How this skill works

The guide walks through enabling a personal database, creating an external access integration for dbt package downloads, and creating API integrations for Git providers. It shows how to create a Snowsight workspace from a Git repo, configure profiles.yml for Snowflake execution, deploy a DBT PROJECT object, and set up event tables and Snowflake Tasks for scheduling.
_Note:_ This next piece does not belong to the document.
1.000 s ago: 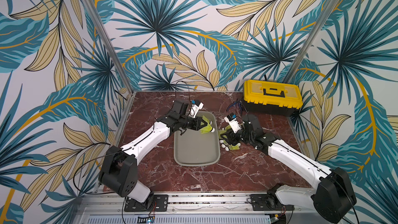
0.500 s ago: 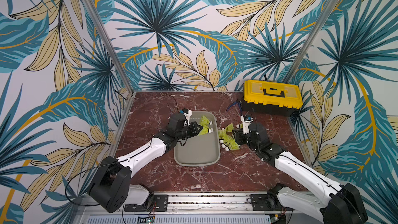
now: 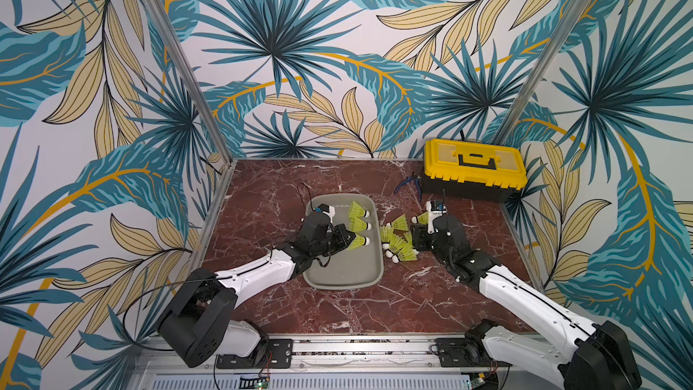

Troubleshooting tips and verification queries are included to validate each step.

When to use it

  • Setting up dbt Projects on Snowflake for the first time
  • Configuring external network access for dbt deps and package installs
  • Integrating GitHub/GitLab/Azure DevOps with Snowflake workspaces
  • Adding event table monitoring for dbt Project telemetry
  • Scheduling automated dbt runs with Snowflake Tasks
  • Troubleshooting workspace creation, package downloads, or event capture

Best practices

  • Enable personal databases and use ACCOUNTADMIN only for initial setup
  • Create external access and API integrations with minimal allowed prefixes
  • Set event tables at the DATABASE level for project isolation and clear telemetry
  • Keep profiles.yml account/user empty to rely on Snowflake context; specify warehouse/database/schema/role
  • Use separate integrations/warehouses for dev and prod; rotate PATs and use minimal scopes

Example use cases

  • CI/CD: Deploy a dbt project from Git and run dbt build via a Snowflake Task on a schedule
  • Monitoring: Route dbt execution logs to a centralized event table and query recent failures
  • Onboarding: Create Snowsight workspaces for developers using a shared API integration and PAT
  • Troubleshooting: Verify external access and API integrations when dbt deps or Git access fails
  • Environment segregation: Maintain separate databases and event tables for dev and prod dbt projects

FAQ

Why must event tables be set at the database level?

Database-level event tables capture all project executions for that database, provide project isolation, and avoid account-wide noise or missed cross-schema events.

What hosts must external access allow for dbt deps?

Include hub.getdbt.com and codeload.github.com (or provider-specific hosts) so dbt can download packages and Git-hosted sources.

What scopes are required for a PAT?

GitHub: repo scope. GitLab: read_repository. Azure DevOps: Code (Read). Use minimal scopes and rotate tokens regularly.